In most areas of whitetail country,
a mature buck may be the most elusive of trophies. Just seeing a heavy-antlered
buck during daylight hours can be a daunting challenge. Spend a summer
evening glassing a remote, protected field and you may spot a trophy
buck emerge at woods edge as shadows lengthen. But as summer relents
to the shorter days of autumn, older bucks grow increasingly reluctant
to show themselves during daylight hours. Restricting their movements
to the blackness of night, trophy bucks become ghostlike and invisible.

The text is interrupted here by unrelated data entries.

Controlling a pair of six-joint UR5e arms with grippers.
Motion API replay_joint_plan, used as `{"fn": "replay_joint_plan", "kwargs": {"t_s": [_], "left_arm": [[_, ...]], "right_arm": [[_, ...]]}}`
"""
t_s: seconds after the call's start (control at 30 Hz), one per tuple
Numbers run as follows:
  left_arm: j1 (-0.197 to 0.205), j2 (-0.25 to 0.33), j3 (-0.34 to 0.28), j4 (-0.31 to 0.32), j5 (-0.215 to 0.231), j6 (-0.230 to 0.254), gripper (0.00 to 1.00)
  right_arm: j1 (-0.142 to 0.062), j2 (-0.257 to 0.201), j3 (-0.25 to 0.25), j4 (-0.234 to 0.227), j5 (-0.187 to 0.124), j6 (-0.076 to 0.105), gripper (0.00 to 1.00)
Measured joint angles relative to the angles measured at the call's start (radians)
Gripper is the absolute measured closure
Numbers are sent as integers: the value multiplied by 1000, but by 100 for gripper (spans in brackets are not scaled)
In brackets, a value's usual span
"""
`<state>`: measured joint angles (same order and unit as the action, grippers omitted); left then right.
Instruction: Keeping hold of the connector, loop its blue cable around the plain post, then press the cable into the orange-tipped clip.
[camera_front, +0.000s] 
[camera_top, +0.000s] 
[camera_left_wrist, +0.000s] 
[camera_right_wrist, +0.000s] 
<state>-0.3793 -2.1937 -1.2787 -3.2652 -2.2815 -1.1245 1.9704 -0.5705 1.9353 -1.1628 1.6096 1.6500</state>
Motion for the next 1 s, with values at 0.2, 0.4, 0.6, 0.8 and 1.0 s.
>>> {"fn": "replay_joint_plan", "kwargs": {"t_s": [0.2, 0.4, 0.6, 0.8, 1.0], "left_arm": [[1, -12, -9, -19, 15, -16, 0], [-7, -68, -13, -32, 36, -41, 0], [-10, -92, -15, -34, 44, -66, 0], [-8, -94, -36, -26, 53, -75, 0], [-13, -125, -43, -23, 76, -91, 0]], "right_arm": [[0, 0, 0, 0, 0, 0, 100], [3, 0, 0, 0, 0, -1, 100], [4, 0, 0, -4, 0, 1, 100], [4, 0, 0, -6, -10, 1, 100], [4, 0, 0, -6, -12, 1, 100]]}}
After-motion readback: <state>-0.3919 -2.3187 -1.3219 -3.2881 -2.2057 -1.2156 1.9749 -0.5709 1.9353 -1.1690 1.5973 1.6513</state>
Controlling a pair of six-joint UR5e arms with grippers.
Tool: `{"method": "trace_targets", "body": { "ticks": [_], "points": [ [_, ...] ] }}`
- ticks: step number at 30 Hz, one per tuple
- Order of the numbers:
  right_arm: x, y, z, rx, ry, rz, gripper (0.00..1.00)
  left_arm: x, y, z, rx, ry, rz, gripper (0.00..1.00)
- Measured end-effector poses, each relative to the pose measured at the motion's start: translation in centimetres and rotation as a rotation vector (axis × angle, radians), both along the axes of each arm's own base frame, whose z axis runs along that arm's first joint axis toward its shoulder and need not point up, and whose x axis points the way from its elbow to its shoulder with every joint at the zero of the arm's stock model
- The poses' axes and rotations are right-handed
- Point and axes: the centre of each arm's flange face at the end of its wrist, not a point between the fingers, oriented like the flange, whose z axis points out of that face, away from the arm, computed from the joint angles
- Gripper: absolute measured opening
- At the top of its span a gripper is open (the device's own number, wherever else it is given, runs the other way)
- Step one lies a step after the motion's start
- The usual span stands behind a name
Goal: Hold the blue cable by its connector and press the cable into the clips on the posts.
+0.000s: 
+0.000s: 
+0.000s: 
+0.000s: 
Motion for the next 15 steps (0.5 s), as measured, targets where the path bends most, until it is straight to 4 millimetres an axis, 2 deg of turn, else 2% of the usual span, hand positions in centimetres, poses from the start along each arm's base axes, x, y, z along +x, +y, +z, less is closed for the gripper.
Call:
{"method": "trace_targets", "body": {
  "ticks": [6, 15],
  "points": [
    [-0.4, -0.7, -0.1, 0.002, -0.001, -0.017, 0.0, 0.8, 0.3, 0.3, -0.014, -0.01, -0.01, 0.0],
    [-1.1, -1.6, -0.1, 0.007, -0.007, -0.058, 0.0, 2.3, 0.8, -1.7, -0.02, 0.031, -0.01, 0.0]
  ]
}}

Seasoned hunters are familiar with this phenomenon. We say "my buck has
gone nocturnal," and our companions nod knowingly. It is among the whitetail
hunter's most frustrating situation - large rubs continue to appear in hunting
areas, scrapes are pawed out and freshened, tracks that could be left by only
one buck taunt us - yet hours of hunting produce no sightings of the deer. We
know the buck has fallen back on one of the whitetail's oldest and most trusted
tricks: waiting until dark.
Why do whitetails exhibit this behavior? Some say bucks "learn" from
the bad experiences they encounter with hunters during daylight hours and "know" that
hunting season is on. Others contend that nocturnal movement is a natural survival
behavior of older deer, that autumn leaf fall exposes cover and makes bucks more
nervous and wary. Whatever the reason, it can be argued that, of the survival
rules a buck must follow, this is undoubtedly one of the most important. A trophy
whitetail can disregard virtually every rule he's learned and, as long as he
breaks those rules under cover of darkness, he will survive.